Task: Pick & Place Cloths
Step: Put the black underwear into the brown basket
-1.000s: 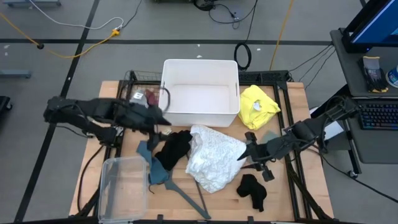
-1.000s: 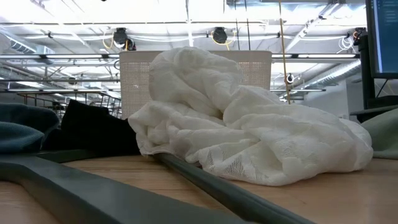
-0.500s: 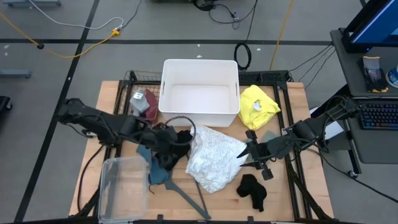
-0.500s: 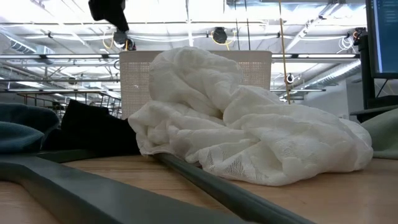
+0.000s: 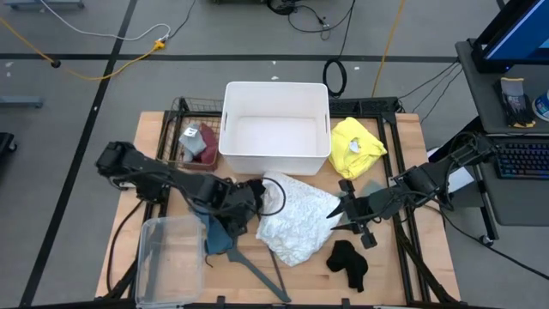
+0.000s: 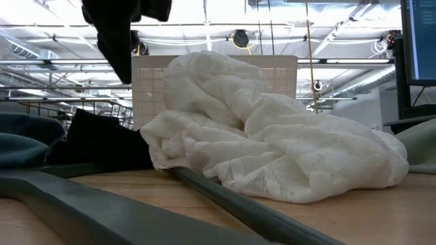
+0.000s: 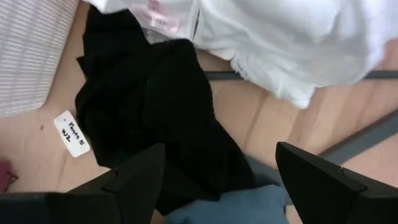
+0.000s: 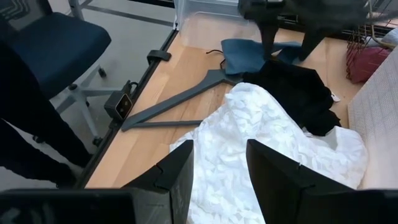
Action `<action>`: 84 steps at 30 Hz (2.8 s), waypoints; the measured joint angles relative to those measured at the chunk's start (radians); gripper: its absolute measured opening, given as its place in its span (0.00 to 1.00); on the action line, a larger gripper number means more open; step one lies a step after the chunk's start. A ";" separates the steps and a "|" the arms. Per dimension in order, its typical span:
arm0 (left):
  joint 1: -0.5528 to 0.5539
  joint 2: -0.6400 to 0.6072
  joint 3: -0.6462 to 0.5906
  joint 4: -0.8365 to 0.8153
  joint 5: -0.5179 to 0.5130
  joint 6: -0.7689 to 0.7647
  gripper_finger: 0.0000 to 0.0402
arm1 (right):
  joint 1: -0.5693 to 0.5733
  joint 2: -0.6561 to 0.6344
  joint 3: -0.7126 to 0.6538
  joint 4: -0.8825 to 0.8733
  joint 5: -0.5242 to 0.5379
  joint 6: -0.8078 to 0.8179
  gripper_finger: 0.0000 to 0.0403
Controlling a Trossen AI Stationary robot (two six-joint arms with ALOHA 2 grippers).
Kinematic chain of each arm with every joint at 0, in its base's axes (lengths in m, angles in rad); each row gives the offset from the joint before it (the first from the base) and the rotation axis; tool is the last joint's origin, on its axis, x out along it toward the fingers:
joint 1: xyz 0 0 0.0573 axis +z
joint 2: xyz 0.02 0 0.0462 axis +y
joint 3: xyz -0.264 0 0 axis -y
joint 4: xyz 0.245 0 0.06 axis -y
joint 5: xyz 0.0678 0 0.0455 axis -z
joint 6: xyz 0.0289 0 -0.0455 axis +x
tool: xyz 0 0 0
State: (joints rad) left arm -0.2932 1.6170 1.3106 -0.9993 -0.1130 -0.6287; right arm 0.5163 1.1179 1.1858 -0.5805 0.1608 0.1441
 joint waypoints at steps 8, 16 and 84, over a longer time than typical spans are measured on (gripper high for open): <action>0.000 0.093 0.000 0.000 -0.001 0.021 0.77 | 0.000 0.000 0.000 0.000 0.000 0.027 0.35; 0.000 0.184 0.000 -0.050 -0.026 0.022 0.77 | 0.000 0.000 0.000 0.000 -0.004 0.027 0.35; -0.030 -0.460 0.008 0.925 0.007 0.281 0.00 | 0.001 0.000 0.000 0.000 -0.005 0.079 0.35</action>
State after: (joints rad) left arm -0.3229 1.1569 1.3182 -0.0744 -0.1056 -0.3481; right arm 0.5171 1.1179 1.1854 -0.5804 0.1558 0.2233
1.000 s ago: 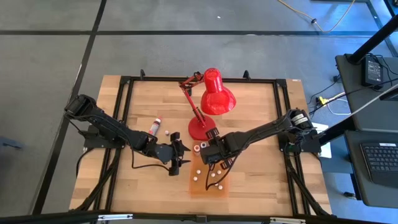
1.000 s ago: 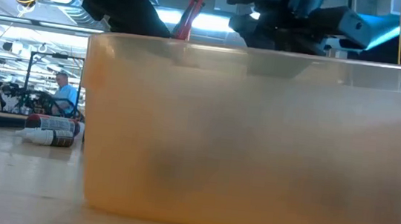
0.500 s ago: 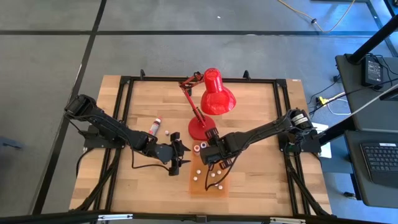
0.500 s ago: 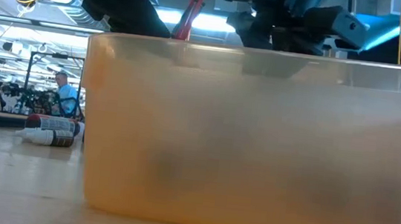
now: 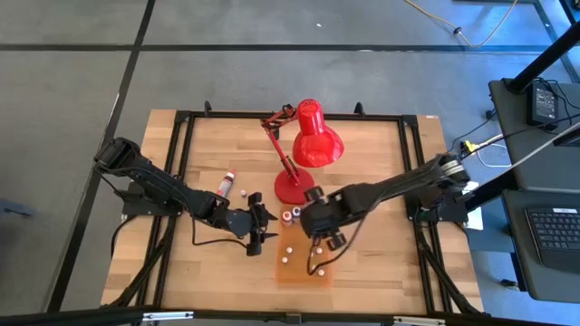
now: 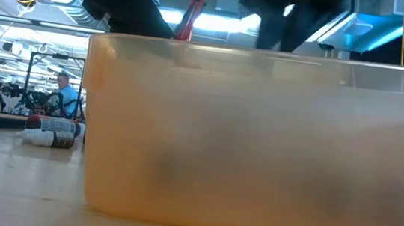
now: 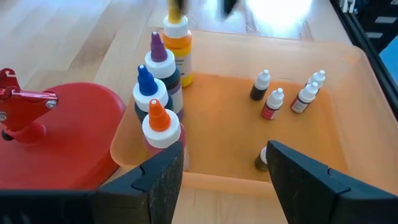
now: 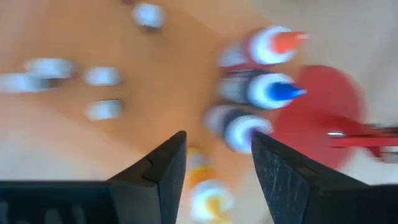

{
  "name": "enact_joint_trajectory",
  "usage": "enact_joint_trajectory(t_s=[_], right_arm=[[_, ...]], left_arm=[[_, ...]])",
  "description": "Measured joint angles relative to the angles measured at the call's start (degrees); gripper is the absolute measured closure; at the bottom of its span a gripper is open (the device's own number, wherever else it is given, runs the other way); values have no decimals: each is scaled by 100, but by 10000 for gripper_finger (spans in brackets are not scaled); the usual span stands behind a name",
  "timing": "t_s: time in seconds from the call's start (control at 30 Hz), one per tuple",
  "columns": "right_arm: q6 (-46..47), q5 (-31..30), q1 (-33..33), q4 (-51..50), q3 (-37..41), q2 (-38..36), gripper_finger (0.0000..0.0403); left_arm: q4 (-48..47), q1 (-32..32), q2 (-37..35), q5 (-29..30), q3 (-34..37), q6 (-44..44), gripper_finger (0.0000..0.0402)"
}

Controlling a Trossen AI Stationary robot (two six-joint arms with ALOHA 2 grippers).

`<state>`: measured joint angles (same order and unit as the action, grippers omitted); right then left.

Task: Pick & Place food coloring
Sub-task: Put the top small black food coloring bottle into the orange bin

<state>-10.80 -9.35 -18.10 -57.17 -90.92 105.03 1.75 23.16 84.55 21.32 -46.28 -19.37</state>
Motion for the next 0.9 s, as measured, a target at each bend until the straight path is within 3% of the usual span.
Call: enact_joint_trajectory(t_s=[0.07,0.17,0.4,0.5,0.77,0.9], right_arm=[[133,376,10,107,230,-312,219],[401,267,-16,468,823,-918,219],[1386,-1434,-495,1903,2836,-2608,219],[1519,-1817,-613,2496,3522,-3132,219],[1023,-1862,-585,4044,4720,-3641,219],[922,-1864,-491,4130,4877,-3645,219]], left_arm=[[1,0,0,-1,0,-85,178],[3,0,0,-2,0,-88,180],[80,0,0,-2,-1,-250,178],[120,32,0,-145,-2,-644,180],[-83,32,-1,-371,-6,-1241,179],[-1316,-144,-33,-20,-262,-1978,184]])
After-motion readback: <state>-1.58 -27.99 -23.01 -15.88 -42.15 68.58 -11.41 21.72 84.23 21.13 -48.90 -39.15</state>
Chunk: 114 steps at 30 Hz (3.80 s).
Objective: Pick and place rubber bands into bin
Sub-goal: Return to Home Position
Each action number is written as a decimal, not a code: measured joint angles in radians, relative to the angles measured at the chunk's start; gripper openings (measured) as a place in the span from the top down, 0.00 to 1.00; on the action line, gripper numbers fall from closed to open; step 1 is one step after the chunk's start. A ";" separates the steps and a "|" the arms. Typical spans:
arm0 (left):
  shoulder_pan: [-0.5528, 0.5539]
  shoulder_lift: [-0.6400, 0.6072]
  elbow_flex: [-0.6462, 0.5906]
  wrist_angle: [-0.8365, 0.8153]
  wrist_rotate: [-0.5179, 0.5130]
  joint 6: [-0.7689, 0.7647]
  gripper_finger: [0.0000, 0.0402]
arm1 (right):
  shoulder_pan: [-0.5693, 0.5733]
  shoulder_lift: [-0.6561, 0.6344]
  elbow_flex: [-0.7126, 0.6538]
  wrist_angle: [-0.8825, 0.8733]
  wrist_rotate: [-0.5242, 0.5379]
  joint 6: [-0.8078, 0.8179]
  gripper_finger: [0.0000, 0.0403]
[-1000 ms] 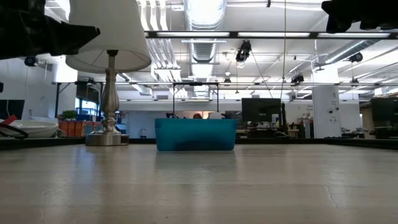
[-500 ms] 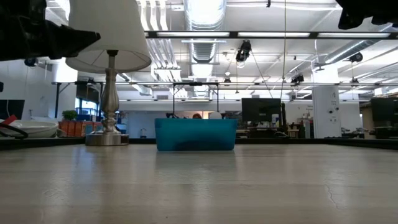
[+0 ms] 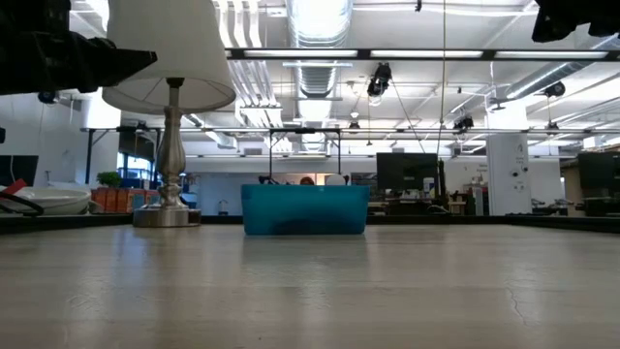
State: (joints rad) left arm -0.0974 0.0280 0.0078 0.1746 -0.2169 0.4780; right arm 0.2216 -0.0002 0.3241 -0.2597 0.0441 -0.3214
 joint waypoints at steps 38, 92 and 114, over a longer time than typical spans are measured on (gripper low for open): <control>0.000 0.001 0.001 -0.028 -0.007 -0.008 0.76 | -0.278 0.007 -0.315 0.344 -0.142 0.104 0.76; 0.000 0.024 0.000 -0.055 -0.098 0.000 0.76 | -0.281 0.009 -0.314 0.309 -0.119 0.120 0.76; 0.000 0.023 0.000 -0.056 -0.098 0.000 0.76 | -0.281 0.010 -0.314 0.309 -0.120 0.120 0.76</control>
State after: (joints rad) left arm -0.0975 0.0511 0.0074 0.1191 -0.3145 0.4782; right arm -0.0593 0.0101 0.0101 0.0494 -0.0761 -0.2012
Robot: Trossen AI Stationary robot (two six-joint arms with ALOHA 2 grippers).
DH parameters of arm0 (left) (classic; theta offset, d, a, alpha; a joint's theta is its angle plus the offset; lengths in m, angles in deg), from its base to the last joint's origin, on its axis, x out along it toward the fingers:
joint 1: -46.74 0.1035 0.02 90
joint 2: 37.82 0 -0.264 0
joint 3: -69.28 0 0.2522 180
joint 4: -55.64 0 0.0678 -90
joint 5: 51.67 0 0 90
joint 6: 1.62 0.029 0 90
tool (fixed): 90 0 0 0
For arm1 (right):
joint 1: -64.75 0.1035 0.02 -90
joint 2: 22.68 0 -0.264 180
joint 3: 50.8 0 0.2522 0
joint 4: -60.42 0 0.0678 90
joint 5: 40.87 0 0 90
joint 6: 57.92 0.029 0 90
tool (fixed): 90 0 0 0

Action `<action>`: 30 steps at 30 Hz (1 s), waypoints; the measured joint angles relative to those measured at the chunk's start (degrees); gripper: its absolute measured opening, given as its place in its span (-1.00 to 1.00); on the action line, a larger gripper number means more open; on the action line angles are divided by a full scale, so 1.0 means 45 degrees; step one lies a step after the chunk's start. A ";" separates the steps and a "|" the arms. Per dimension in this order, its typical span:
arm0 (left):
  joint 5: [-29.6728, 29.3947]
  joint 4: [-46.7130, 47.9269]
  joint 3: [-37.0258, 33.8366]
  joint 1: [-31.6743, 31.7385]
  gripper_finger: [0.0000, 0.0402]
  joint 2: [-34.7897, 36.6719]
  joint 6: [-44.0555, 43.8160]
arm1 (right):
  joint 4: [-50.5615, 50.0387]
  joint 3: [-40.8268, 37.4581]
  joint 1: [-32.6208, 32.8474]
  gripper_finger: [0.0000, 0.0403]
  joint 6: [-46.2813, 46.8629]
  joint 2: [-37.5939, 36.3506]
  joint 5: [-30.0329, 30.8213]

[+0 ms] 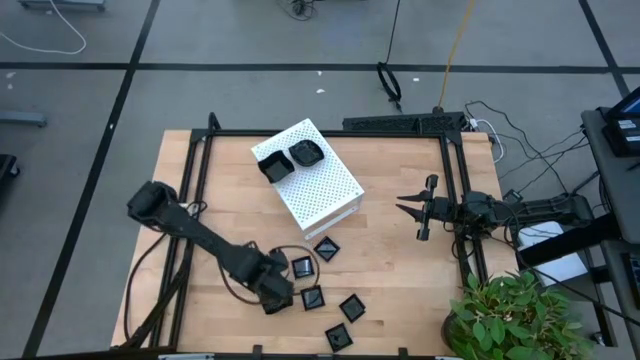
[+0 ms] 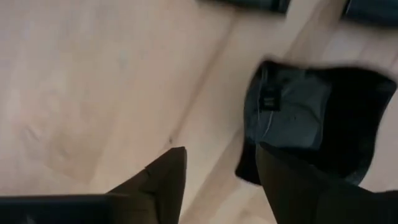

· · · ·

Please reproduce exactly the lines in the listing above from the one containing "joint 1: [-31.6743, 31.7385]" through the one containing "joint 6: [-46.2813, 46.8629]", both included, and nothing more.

  joint 1: [-31.6743, 31.7385]
  gripper_finger: [0.0000, 0.0402]
  joint 2: [-34.7897, 36.6719]
  joint 6: [-44.0555, 43.8160]
arm1 (right):
  joint 4: [-50.5615, 50.0387]
  joint 3: [-40.8268, 37.4581]
  joint 1: [-32.6208, 32.8474]
  gripper_finger: [0.0000, 0.0403]
  joint 6: [-46.2813, 46.8629]

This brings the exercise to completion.